[Source records]
##############################
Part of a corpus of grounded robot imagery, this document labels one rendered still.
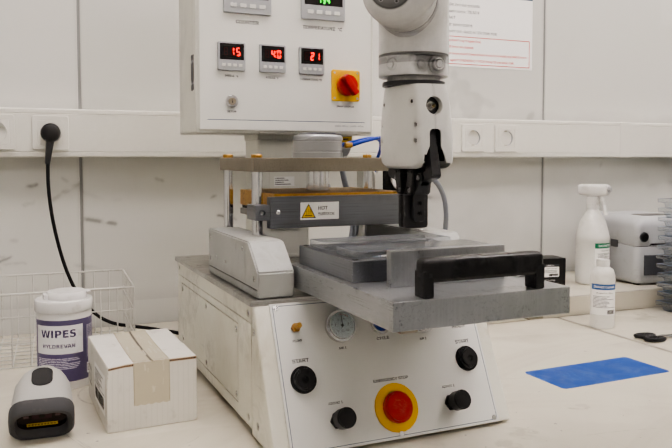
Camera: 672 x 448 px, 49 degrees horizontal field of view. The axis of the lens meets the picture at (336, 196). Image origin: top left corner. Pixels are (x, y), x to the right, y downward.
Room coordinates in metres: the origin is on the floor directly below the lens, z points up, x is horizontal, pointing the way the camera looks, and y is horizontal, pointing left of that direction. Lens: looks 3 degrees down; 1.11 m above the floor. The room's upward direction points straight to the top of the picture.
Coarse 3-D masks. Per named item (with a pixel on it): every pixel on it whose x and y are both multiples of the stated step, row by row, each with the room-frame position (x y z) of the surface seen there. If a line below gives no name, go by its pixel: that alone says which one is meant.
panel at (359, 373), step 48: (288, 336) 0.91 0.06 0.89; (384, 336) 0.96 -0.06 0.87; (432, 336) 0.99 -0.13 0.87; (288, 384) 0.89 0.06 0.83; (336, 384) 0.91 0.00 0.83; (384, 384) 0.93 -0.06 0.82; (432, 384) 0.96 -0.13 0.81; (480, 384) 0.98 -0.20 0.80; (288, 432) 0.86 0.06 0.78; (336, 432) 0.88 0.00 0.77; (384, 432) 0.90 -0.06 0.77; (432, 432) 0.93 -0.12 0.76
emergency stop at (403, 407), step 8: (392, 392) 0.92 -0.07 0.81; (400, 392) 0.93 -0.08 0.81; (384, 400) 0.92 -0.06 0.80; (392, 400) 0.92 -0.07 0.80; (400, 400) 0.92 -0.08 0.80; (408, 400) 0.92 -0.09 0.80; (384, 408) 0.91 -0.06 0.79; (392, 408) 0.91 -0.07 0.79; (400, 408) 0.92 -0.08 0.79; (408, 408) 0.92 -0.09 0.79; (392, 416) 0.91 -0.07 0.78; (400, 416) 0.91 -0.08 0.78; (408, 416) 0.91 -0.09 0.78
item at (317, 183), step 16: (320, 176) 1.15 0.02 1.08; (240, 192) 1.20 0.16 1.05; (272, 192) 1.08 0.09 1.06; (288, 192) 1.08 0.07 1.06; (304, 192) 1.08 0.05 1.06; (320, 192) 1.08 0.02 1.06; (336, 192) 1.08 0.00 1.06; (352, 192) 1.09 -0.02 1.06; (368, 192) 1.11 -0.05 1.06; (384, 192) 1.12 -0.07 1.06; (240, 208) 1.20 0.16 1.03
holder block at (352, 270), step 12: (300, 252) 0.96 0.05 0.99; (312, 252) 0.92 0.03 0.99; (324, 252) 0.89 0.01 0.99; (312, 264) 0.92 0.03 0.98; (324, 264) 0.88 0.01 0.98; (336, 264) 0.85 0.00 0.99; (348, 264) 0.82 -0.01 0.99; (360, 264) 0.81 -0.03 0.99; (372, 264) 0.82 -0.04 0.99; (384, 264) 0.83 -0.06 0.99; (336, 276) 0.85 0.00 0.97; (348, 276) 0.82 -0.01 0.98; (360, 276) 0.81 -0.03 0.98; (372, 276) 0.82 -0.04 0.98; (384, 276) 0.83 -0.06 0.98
##############################
• Activity: When an image appears in the data, skip it and output the rest exactly.

• Response:
Part of a corpus of grounded robot imagery, this document labels one rendered still.
Camera: 672 x 448 px, 49 degrees horizontal field of view. The axis of the lens meets the picture at (336, 196). Image origin: top left corner. Pixels are (x, y), x to the right, y downward.
Room coordinates in metres: the origin is on the floor directly below the lens, z points up, x is horizontal, pointing the way the camera looks, and y is horizontal, pointing left of that direction. Lens: looks 3 degrees down; 1.11 m above the floor. The room's upward direction points straight to the top of the picture.
Coarse 3-D masks. Per named item (with a pixel on it): every pixel on it whose x and y are both multiples of the stated step, row by row, each with the room-frame position (x y z) of the surface seen there. If a line below gives no name, go by its pixel: that alone says which one is meant.
panel at (359, 373), step 48: (288, 336) 0.91 0.06 0.89; (384, 336) 0.96 -0.06 0.87; (432, 336) 0.99 -0.13 0.87; (288, 384) 0.89 0.06 0.83; (336, 384) 0.91 0.00 0.83; (384, 384) 0.93 -0.06 0.82; (432, 384) 0.96 -0.13 0.81; (480, 384) 0.98 -0.20 0.80; (288, 432) 0.86 0.06 0.78; (336, 432) 0.88 0.00 0.77; (384, 432) 0.90 -0.06 0.77; (432, 432) 0.93 -0.12 0.76
emergency stop at (403, 407), step 8: (392, 392) 0.92 -0.07 0.81; (400, 392) 0.93 -0.08 0.81; (384, 400) 0.92 -0.06 0.80; (392, 400) 0.92 -0.07 0.80; (400, 400) 0.92 -0.08 0.80; (408, 400) 0.92 -0.09 0.80; (384, 408) 0.91 -0.06 0.79; (392, 408) 0.91 -0.07 0.79; (400, 408) 0.92 -0.08 0.79; (408, 408) 0.92 -0.09 0.79; (392, 416) 0.91 -0.07 0.78; (400, 416) 0.91 -0.08 0.78; (408, 416) 0.91 -0.09 0.78
item at (317, 183), step 16: (320, 176) 1.15 0.02 1.08; (240, 192) 1.20 0.16 1.05; (272, 192) 1.08 0.09 1.06; (288, 192) 1.08 0.07 1.06; (304, 192) 1.08 0.05 1.06; (320, 192) 1.08 0.02 1.06; (336, 192) 1.08 0.00 1.06; (352, 192) 1.09 -0.02 1.06; (368, 192) 1.11 -0.05 1.06; (384, 192) 1.12 -0.07 1.06; (240, 208) 1.20 0.16 1.03
holder block at (352, 270), step 12: (300, 252) 0.96 0.05 0.99; (312, 252) 0.92 0.03 0.99; (324, 252) 0.89 0.01 0.99; (312, 264) 0.92 0.03 0.98; (324, 264) 0.88 0.01 0.98; (336, 264) 0.85 0.00 0.99; (348, 264) 0.82 -0.01 0.99; (360, 264) 0.81 -0.03 0.99; (372, 264) 0.82 -0.04 0.99; (384, 264) 0.83 -0.06 0.99; (336, 276) 0.85 0.00 0.97; (348, 276) 0.82 -0.01 0.98; (360, 276) 0.81 -0.03 0.98; (372, 276) 0.82 -0.04 0.98; (384, 276) 0.83 -0.06 0.98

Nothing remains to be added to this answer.